*Task statement:* Starting at the line below holding "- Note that" and stopping at the line holding "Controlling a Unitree", print every line exactly, both ends included, and leave the rest out.

*Dataset section:*
:::::
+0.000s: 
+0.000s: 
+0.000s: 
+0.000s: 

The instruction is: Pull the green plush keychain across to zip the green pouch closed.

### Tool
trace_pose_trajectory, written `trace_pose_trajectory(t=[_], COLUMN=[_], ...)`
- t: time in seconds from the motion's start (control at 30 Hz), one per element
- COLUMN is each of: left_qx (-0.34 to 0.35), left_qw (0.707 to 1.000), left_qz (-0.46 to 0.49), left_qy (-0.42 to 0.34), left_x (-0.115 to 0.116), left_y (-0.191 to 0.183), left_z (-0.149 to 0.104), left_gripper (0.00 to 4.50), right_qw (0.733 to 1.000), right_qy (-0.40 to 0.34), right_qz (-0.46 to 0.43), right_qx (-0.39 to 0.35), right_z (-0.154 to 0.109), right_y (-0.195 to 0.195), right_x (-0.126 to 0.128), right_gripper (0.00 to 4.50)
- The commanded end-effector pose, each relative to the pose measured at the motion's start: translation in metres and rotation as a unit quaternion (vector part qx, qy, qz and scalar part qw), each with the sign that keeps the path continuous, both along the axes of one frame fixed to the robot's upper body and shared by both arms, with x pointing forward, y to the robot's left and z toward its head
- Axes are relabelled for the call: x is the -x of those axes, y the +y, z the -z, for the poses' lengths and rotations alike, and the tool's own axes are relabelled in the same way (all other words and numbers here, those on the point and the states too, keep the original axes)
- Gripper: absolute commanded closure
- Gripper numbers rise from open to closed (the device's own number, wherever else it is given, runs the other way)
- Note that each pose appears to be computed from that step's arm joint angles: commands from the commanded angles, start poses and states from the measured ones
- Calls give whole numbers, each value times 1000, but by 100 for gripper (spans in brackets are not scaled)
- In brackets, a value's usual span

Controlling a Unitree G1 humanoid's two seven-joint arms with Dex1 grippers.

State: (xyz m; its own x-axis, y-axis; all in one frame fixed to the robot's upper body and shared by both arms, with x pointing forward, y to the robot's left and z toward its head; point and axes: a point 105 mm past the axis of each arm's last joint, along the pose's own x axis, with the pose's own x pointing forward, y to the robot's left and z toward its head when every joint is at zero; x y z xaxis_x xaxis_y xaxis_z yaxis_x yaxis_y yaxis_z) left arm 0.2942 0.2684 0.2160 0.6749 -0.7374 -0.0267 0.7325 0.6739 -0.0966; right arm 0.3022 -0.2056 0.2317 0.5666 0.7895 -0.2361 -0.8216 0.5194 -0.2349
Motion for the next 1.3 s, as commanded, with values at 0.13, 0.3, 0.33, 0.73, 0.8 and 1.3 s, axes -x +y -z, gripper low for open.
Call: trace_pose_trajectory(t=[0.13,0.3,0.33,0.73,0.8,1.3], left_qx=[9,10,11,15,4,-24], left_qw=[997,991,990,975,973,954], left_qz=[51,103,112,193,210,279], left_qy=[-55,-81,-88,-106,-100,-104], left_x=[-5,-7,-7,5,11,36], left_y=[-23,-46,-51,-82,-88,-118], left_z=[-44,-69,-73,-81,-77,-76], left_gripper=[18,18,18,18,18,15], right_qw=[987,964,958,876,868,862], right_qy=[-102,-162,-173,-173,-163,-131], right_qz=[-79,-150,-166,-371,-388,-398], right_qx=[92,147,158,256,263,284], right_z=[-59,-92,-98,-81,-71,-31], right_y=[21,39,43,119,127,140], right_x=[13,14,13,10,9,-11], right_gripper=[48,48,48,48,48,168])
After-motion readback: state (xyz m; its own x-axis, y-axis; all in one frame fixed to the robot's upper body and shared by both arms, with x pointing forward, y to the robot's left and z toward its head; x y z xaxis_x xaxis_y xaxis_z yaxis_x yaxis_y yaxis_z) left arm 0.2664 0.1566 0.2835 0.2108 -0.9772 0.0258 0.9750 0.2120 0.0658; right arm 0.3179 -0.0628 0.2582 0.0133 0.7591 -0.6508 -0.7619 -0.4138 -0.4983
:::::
*Reply:*
- Note that each pose appears to be computed from that step's arm joint angles: commands from the commanded angles, start poses and states from the measured ones
- Calls give whole numbers, each value times 1000, but by 100 for gripper (spans in brackets are not scaled)
- In brackets, a value's usual span

Controlling a Unitree G1 humanoid's two seven-joint arms with Dex1 grippers.

Nothing more is needed to complete the output.